Wayne/Edward, much appreciate the feedback. Haven’t delved much into the discussion/s that are out there, but I always find myself going back and pondering the need for having something present from the beginning in order to have things present now. I don’t believe that “things” can come from nothing unless there is some other hand in play. I find it difficult to believe that everything, including our universe just “happened” out of sheer coincidence. But that’s just me and I’m not trying to sway anyone in any sense.
Sua Sponte,
You’re welcome. It is always fun to have the opportunity to have a discussion on these fundamental questions.
Why is there something rather than nothing? Because if there were nothing, we wouldn’t be here to ask the question. Nobody ever asks “why is there nothing rather than something?” because if there where nothing, there would be no one to ask the question.* Although true, it is a flippant answer and does not help us understand the universe.
Answering this one basic question has been on the mind of man for many tens of thousands of years, and several books open with the question or attempts to answer the question. One is the Bible, which tells us that God created the universe, but does not tell us who created God or who created God’s creator.
Why is there something rather than nothing, and why are the laws of the universe just right to support us as living beings and to support the atoms, planets, and galaxies as we see them? If certain laws or constants were slightly different, the universe would work very differently, and we couldn’t exist at all. The Big Bang is our best hypothesis for how it happened, our best guess based upon the observation that the universe is expanding,** but it does not explain the why it exists, or the where it all came from, or the who or the what created it all.

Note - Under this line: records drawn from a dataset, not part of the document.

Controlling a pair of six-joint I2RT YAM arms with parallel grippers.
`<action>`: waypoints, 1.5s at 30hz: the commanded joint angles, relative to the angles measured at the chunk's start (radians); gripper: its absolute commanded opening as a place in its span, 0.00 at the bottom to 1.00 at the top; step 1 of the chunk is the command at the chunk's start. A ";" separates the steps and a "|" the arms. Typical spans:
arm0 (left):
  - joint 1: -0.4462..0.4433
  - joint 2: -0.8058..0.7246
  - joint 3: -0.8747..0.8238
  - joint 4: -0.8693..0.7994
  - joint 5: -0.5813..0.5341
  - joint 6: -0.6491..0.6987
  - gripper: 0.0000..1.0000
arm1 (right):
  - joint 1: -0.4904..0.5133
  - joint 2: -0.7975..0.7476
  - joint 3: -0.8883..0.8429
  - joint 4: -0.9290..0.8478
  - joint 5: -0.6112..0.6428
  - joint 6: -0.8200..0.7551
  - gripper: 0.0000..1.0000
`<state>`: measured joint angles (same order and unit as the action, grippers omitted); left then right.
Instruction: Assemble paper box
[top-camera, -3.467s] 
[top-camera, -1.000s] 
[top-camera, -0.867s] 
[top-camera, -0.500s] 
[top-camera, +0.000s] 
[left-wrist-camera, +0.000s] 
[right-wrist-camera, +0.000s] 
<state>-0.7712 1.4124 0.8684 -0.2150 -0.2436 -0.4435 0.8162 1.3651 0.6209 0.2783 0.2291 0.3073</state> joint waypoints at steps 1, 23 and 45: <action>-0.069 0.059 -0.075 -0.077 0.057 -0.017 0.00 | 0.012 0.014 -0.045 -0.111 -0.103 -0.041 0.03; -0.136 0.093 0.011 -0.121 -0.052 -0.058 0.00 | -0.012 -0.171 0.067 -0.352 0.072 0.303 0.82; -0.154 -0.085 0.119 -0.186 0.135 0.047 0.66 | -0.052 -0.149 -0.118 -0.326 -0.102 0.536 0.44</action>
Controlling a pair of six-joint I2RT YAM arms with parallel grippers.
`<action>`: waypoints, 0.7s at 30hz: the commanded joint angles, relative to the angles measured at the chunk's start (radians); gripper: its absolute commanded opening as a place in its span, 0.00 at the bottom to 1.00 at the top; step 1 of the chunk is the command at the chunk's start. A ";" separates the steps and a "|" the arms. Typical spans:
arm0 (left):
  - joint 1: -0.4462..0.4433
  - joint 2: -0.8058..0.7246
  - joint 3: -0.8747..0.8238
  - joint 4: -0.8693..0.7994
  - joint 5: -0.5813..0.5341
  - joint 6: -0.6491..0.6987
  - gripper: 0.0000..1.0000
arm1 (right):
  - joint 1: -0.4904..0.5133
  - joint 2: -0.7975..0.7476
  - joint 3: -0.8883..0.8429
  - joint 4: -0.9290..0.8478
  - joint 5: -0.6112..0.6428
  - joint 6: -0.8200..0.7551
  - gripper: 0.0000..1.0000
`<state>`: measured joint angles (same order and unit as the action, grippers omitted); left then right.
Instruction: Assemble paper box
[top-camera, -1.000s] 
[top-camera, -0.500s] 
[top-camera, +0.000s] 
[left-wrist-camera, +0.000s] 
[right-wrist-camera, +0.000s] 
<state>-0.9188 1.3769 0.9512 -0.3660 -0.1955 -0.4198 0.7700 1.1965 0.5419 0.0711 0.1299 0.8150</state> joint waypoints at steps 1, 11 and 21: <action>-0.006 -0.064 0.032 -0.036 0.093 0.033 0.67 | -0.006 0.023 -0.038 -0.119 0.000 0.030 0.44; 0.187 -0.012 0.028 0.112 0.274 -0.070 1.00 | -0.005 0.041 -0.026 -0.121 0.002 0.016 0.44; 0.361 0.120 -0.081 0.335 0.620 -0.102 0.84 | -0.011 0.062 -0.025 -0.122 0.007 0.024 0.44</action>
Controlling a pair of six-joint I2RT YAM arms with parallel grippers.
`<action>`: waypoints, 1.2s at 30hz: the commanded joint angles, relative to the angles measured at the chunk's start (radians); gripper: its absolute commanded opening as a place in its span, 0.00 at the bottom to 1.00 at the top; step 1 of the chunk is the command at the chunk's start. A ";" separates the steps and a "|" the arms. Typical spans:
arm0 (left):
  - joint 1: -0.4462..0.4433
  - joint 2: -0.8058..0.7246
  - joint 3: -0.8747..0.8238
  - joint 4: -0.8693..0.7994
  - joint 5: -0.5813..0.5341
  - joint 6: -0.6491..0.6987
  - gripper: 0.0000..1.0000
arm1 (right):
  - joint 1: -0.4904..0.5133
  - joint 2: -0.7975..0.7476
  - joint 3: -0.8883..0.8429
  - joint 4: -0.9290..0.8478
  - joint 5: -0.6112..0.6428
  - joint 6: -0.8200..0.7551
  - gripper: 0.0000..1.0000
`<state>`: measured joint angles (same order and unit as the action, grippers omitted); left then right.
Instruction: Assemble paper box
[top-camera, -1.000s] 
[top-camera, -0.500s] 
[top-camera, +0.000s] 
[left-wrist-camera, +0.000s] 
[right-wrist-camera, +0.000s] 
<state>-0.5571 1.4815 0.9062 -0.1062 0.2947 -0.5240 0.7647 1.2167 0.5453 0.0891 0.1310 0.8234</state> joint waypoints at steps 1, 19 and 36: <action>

It is all part of the mystery and the magic of the universe and the world around us, and it is part of the fun to be intelligent enough to ask these questions rather than just take our existence for granted.
_________________
* Well, almost no one asks that question. I had a cat who would go to his food dish, find it empty, and look at me as if to say, “why is there nothing instead of something?”
** If we were able to run time backward, then all the galaxies, stars, and atoms would come together in one giant black hole, or “singularity,” therefore the universe must have started from some kind of singularity. Why was there a singularity in the first place?
If there is anything to “Dark Photon” to negate the blinding light of Olber’s Paradox…maybe Webb could point the way back to Steady State?
Hhmm… I guess the takeaway on this is that the further we can see what we believe to be the visible ‘edge’ of the Universe, the less it looks like an edge.
Sturgill Simpson
“Turtles All The Way Down” (2014)
https://youtu.be/6gBV-Nzq7Pg
3:05
I’m guessing the theory-conflicting data Webb is collecting will be somehow explained by those handy catch-alls: Dark Energy and Dark Matter. They can’t tell us exactly what they are, but boy are they powerful! They shaped the whole universe, or something.